_Exercise directions_
The answer must be every line from the entries below that includes "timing".

_Source information_
============================================================

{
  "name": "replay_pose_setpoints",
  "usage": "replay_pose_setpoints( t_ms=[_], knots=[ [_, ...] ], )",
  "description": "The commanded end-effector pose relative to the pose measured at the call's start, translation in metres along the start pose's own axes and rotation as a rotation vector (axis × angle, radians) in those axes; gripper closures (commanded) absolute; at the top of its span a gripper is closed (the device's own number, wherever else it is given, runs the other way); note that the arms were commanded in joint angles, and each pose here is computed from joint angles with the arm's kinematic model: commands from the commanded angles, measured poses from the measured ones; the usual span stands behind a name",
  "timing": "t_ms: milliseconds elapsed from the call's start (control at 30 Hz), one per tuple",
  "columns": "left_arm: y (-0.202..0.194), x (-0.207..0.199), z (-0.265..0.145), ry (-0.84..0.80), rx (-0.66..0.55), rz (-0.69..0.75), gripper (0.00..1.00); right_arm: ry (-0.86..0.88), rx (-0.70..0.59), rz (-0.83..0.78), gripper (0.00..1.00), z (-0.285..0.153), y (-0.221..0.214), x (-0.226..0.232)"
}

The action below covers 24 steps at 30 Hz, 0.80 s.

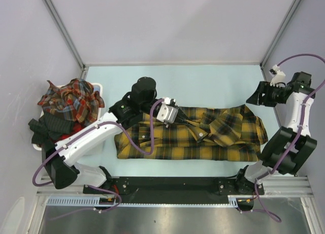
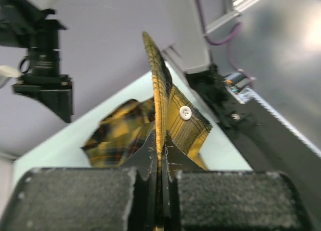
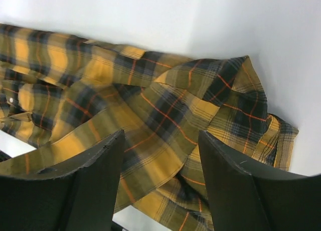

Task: Fold and stack the long sleeve shirts
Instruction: Fold the shirt

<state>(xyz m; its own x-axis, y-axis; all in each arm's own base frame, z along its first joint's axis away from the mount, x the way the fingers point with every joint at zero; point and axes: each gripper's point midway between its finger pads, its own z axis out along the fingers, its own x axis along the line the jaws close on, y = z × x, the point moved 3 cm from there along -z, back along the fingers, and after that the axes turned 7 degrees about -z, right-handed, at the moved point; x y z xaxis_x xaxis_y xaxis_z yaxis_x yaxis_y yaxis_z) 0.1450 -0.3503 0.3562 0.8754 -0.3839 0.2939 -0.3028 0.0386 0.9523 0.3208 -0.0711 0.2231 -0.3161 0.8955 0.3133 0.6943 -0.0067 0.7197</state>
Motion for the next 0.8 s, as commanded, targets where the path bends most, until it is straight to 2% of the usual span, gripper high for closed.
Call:
replay_pose_setpoints(
  t_ms=[0,167,333,600,767],
  knots=[
    [0.043,-0.030,-0.012,-0.167,-0.073,0.008,1.00,-0.026,0.053,0.000,0.37,0.014,-0.006,-0.024],
    [0.047,-0.053,-0.023,-0.186,-0.069,0.025,0.99,-0.035,0.088,0.121,0.39,0.041,-0.020,-0.045],
    [0.039,-0.072,-0.029,-0.198,-0.053,-0.023,0.98,-0.034,0.091,0.241,0.35,0.065,-0.028,-0.071],
    [0.035,-0.081,-0.033,-0.206,-0.030,-0.078,0.97,0.021,0.098,0.412,0.35,0.104,-0.039,-0.096],
    [0.031,-0.080,-0.034,-0.190,-0.003,-0.099,0.98,0.065,0.062,0.464,0.38,0.111,-0.030,-0.099]
  ],
)
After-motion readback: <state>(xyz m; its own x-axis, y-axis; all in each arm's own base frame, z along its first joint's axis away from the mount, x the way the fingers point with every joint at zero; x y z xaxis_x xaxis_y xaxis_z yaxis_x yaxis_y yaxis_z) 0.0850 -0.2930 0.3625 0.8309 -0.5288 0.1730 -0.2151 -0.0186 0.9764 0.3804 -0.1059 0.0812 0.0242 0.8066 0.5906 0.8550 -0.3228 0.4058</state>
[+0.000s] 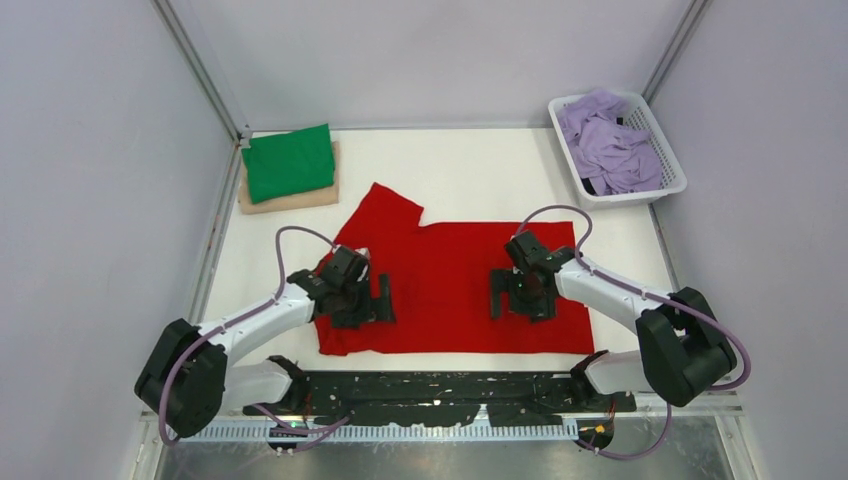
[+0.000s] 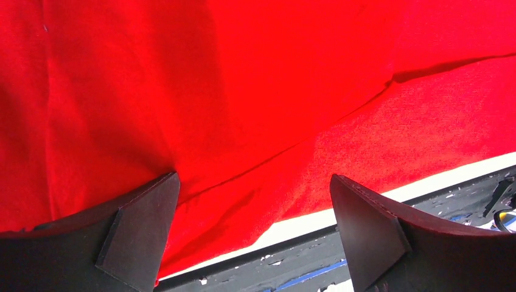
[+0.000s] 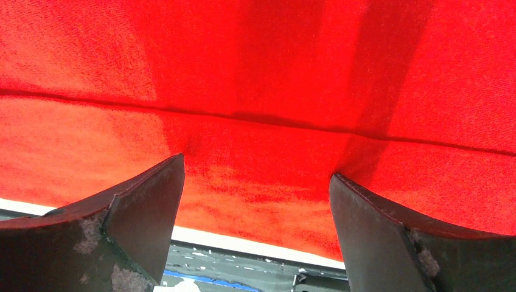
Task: Fold and stack the t-shirts
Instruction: Fold the flattened tshirt in 1/3 of the way, then grab the side of the flattened tshirt furthest away from the robot with both arms
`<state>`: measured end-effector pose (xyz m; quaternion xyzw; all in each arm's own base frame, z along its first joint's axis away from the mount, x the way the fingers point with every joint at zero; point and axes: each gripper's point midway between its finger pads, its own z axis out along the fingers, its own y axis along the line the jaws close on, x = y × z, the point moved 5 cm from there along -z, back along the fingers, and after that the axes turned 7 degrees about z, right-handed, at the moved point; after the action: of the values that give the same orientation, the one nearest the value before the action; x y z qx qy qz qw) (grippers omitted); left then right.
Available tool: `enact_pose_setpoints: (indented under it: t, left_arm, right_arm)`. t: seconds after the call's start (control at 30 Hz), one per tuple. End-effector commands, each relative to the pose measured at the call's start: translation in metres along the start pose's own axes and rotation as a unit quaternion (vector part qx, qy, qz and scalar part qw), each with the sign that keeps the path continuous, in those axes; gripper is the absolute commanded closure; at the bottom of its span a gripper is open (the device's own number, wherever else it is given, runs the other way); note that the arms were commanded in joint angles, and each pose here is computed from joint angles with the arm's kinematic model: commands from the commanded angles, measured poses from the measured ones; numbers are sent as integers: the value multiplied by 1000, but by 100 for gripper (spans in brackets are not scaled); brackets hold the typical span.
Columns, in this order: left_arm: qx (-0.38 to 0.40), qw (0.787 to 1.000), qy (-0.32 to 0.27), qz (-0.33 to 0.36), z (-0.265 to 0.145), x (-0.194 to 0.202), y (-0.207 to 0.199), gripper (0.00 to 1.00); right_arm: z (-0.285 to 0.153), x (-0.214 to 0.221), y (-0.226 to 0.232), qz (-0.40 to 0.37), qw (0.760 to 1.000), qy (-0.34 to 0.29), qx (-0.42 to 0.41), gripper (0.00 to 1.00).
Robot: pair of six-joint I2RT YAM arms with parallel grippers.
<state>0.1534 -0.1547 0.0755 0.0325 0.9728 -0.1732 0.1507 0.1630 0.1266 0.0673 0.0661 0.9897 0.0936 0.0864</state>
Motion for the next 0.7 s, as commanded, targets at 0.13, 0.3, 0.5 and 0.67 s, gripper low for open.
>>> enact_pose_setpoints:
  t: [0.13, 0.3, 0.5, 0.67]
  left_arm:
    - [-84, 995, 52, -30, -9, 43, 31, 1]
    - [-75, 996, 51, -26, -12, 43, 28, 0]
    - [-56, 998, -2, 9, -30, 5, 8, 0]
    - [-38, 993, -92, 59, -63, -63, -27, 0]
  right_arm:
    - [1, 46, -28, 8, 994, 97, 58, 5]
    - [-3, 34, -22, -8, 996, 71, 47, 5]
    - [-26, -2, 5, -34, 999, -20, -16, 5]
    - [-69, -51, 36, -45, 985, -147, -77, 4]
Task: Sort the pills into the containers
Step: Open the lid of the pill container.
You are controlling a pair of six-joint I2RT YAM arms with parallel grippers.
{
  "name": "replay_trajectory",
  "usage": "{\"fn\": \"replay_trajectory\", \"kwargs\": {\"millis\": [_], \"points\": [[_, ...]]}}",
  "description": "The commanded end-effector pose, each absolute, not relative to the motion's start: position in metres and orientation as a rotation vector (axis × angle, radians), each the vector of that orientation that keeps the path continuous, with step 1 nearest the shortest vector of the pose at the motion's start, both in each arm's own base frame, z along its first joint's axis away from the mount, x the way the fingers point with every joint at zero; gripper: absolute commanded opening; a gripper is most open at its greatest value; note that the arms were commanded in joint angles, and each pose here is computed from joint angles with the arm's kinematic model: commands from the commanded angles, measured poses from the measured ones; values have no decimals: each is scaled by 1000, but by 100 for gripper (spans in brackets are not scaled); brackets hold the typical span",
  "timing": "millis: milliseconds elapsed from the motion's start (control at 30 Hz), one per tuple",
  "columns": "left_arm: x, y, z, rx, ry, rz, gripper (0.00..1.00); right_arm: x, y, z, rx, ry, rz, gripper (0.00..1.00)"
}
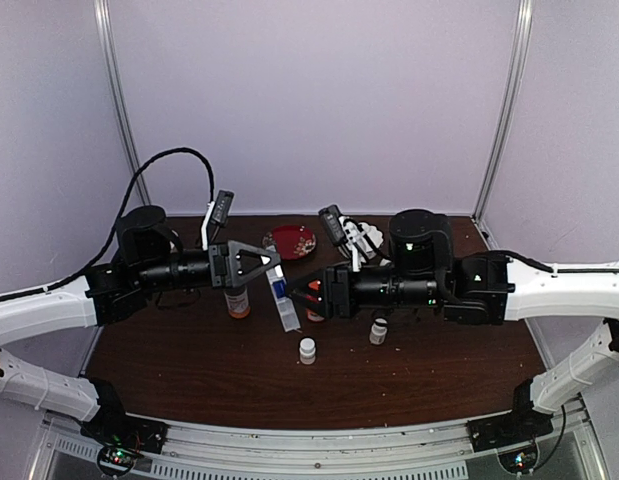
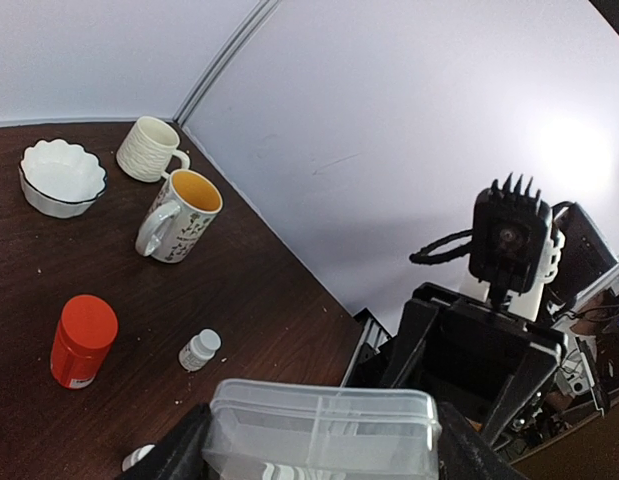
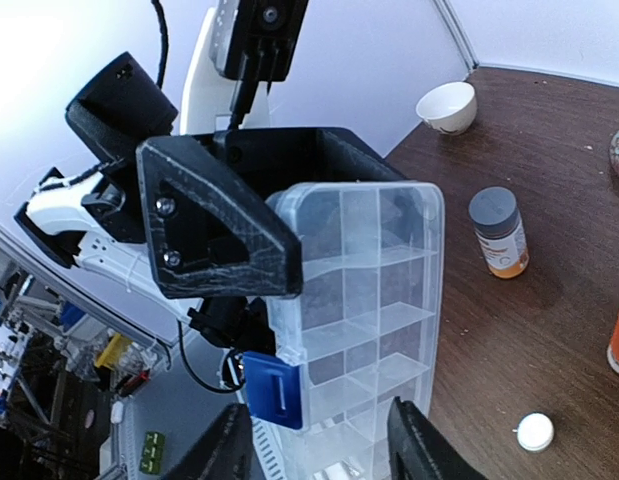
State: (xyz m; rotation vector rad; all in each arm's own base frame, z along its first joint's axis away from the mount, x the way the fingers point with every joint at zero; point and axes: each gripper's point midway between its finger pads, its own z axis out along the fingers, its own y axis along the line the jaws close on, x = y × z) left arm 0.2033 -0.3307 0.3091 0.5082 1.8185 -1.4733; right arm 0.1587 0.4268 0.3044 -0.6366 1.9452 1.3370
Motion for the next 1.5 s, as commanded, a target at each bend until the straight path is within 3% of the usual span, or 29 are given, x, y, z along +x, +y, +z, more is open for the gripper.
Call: {"fn": "replay_trajectory", "kwargs": {"millis": [0,133,433,600,767,1067,1267,1467], "points": [[213,-330,322,476,1801,-1433,31,166,422,319,-625,1925,1216,56],[218,-330,317,448,1834,-1403,28,167,426,315,-660,1961,1078,66],[220,-331,315,442,1845,-1399,28,172,443,300,-717,2014,830,67],[219,-330,315,443,1846,-1398,27,185,440,297,-672,2047,679,65],[220,-329,314,441,1849,-1390,27,196,425,298,-594,2054,584,53],[220,-330,315,448,1845,-1389,27,187,418,300,-588,2043,712,38],[219,-331,318,459,1836,-1399,28,178,427,303,-627,2027,880,33],[216,-333,321,478,1819,-1419,27,175,426,309,-599,2014,1072,49]]}}
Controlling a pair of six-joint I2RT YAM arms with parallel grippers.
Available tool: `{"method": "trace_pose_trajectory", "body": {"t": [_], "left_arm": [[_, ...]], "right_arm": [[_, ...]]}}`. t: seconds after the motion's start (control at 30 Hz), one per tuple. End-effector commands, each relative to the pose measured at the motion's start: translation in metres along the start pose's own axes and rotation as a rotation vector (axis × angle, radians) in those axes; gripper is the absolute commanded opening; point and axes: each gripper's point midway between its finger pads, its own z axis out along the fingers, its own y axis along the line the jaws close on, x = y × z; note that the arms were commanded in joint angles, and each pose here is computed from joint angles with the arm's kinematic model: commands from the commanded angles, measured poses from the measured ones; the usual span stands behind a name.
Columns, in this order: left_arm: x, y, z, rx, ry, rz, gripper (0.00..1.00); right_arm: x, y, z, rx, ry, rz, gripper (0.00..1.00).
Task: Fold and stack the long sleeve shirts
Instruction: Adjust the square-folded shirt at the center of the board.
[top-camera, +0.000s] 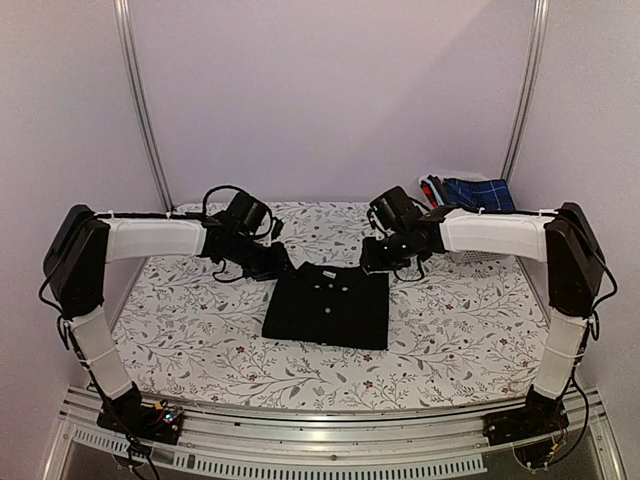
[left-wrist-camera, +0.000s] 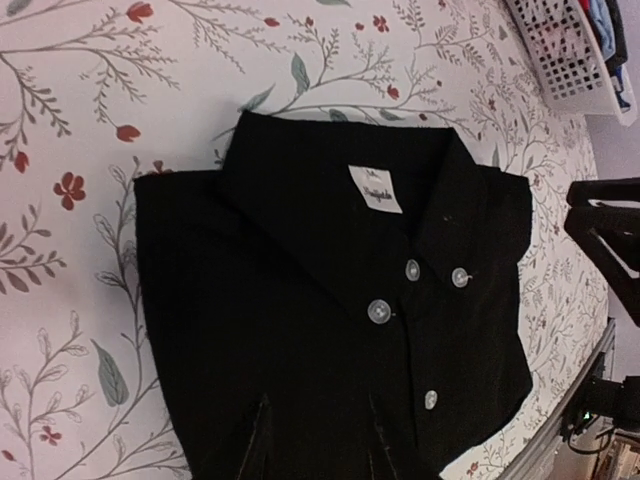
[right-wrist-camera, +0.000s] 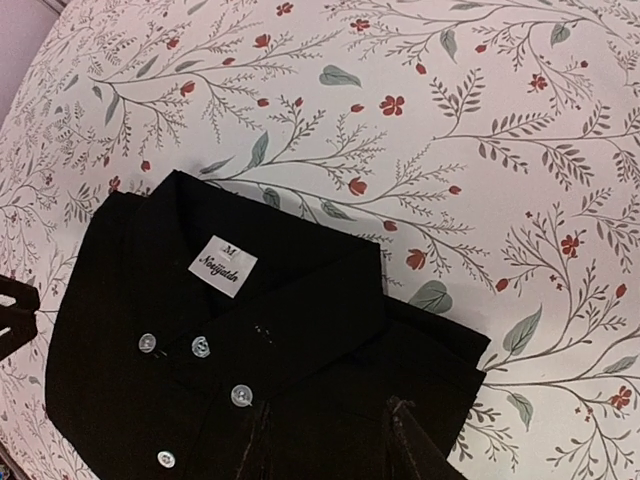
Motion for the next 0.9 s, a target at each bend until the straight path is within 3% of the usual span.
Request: {"method": "trace_pose_trajectory", "body": {"t": [0.0, 0.4, 0.87], "left_arm": [[0.034, -0.016, 0.021, 0.082, 0.089, -0.013, 0.29], [0.098, -0.004, 0.043, 0.090, 0.216, -0.049, 0.29], [0.087, -0.051, 0.023, 0.046, 0.137, 0.060, 0.30]], "right_arm": [[0.021, -0.006, 0.035, -0.005, 0.078, -0.002, 0.36], [0.072, -0.046, 0.073, 0.047, 0.192, 0.042, 0.36], [0.031, -0.034, 0.012, 0.008, 0.072, 0.041, 0.48]]}}
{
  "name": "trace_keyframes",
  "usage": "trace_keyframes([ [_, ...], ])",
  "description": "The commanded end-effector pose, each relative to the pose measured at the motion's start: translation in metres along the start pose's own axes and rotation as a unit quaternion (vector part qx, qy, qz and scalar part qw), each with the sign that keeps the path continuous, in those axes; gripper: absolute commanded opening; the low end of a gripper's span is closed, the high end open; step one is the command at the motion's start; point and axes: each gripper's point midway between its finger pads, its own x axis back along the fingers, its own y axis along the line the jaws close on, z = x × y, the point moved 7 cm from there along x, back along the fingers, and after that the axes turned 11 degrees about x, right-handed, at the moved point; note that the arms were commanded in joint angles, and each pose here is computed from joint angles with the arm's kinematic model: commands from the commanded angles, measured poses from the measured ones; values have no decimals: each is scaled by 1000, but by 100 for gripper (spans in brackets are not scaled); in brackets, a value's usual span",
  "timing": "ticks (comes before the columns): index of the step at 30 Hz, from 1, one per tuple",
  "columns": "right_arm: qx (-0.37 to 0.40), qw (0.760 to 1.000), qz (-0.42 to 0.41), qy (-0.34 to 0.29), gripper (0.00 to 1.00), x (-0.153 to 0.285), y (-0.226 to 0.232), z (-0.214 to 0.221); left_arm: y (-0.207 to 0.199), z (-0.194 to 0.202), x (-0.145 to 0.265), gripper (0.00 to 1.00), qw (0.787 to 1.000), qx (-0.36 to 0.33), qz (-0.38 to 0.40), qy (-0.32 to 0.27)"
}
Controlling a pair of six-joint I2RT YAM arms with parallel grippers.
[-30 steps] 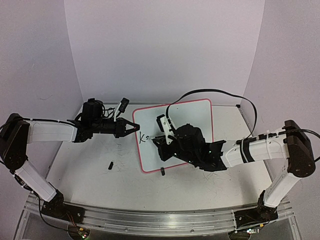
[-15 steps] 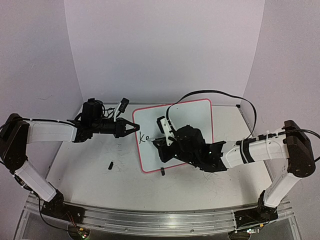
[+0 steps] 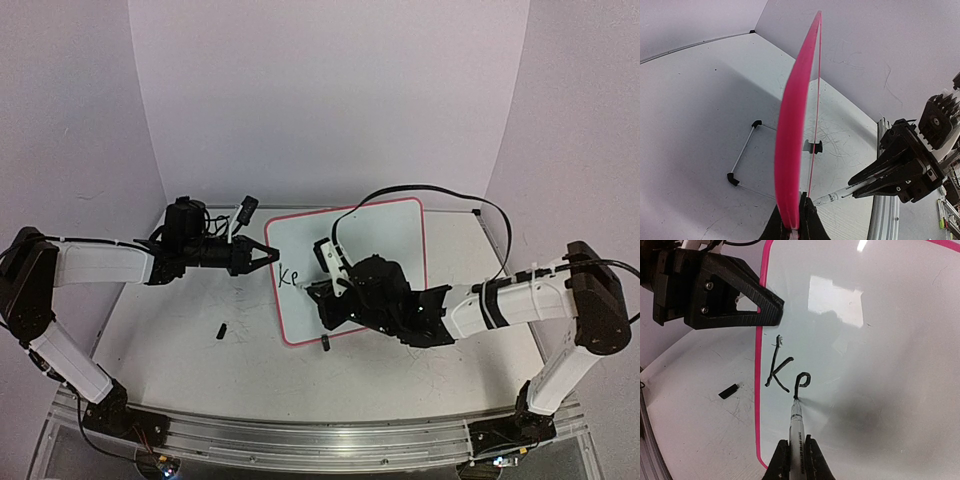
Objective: Write a sentence on the whiteboard
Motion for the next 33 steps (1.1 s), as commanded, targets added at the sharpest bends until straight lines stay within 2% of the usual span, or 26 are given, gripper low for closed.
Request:
trace_keyframes([
  [1,0,999,33,12,0,3,-9,6,-5,-14,7,0,998,-50,-19,-31],
  [10,-10,997,70,-30,0,15,-20,-12,-5,-14,7,0,998,-49,-19,-30],
  [17,-2,990,-46,-136,0,52,-8,-37,-5,-14,7,0,998,-50,-20,-31],
  [21,1,995,-17,-98,0,34,-15,-29,-5,-14,7,0,998,-51,-20,-31],
  [33,-2,998,5,-65,0,16,-15,-26,-7,-14,8,0,998,-51,-19,-32],
])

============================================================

_Output of the task_
  "timing": "t_ms: milliseconds elapsed from the call's start (control at 30 Hz), one per tuple",
  "timing": "millis: milliseconds elapsed from the motion's start (control at 30 Hz), one per tuple",
  "timing": "ticks (comes before the columns): index of the step at 30 Hz, from 1, one per tuple",

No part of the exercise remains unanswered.